Mice transfected with AAV-Luc2 (mice 1–3, 5) and imaged using BLI all showed a bioluminescent signal from 33 d onwards (SI Appendix, Fig. S1). One mouse transduced with AAV-PKM2 (mouse 4) showed no bioluminescent signal at any imaging time point as expected.
PKM2 Expression Validation.
Immediately after the 57 d PET scan, all mice were perfused, killed, and their brains excised. Brains were randomly divided and used for ex vivo autoradiography and immunofluorescence (n = 2 with AAV, n = 4 no injection, n = 2 Luc2, n = 1 sham saline injection). Autoradiography of excised brains transduced with PKM2 revealed distinct regions of localized radioactivity (Fig. 4C), consistent with areas of increased signal seen during PET imaging. Control sections showed no distinguishable areas of increased radioactivity in the brain, and a similar level of radioactivity to nontransduced areas of the transduced mice. Analysis of the autoradiogram using ImageJ (version 1.51j8) (Fig. 4C) showed a statistically significant (P < 0.0001) difference between the mean pixel gray value for a transduced brain section (108 ± 32), control brain section (76 ± 13), and an area of background (51 ± 10) of similar area (SI Appendix, Fig. S2).
Fig. 4.
(A) Representative T2-weighted MR coronal image of AAV transduced mouse brain. (B) Corresponding merged [18F]DASA-23 PET/MR images (5–30 min summed [18F]DASA-23 activity). White arrow indicates regions of radiotracer uptake, corresponding to the transduced region. (C) Ex vivo autoradiography of sagittal mouse brain sections excised 1 h after radiotracer administration. (D) An immunofluorescence staining for PKM2 protein in adjacent sagittal mouse brain section in C.

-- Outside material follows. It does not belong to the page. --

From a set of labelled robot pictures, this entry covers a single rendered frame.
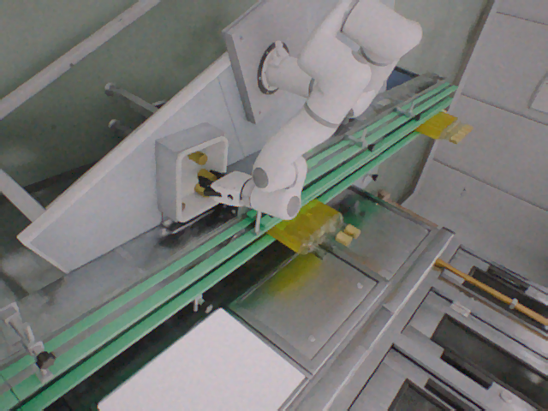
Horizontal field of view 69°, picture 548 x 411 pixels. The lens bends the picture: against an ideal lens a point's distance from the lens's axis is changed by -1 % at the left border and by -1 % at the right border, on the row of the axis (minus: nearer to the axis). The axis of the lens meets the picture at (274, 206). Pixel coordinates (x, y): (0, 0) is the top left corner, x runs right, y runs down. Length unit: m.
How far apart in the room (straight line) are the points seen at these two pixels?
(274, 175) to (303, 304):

Adjacent immunofluorescence sections showed increased areas of PKM2 protein expression in AAV transduced mice (Fig. 4D), consistent with areas of increased radioactive signal in autoradiography sections. Control sections showed no areas of increased tracer accumulation, as did sections taken from regions that were not transduced by the AAV. Analysis of the images using ImageJ showed a statistical significance (P > 0.0001) between corrected total cell fluorescence (CTCF) of lowest and highest areas of signal in the brain sections transduced. However, no statistical significance was seen between any of the regions from the control sample (SI Appendix, Fig. S3).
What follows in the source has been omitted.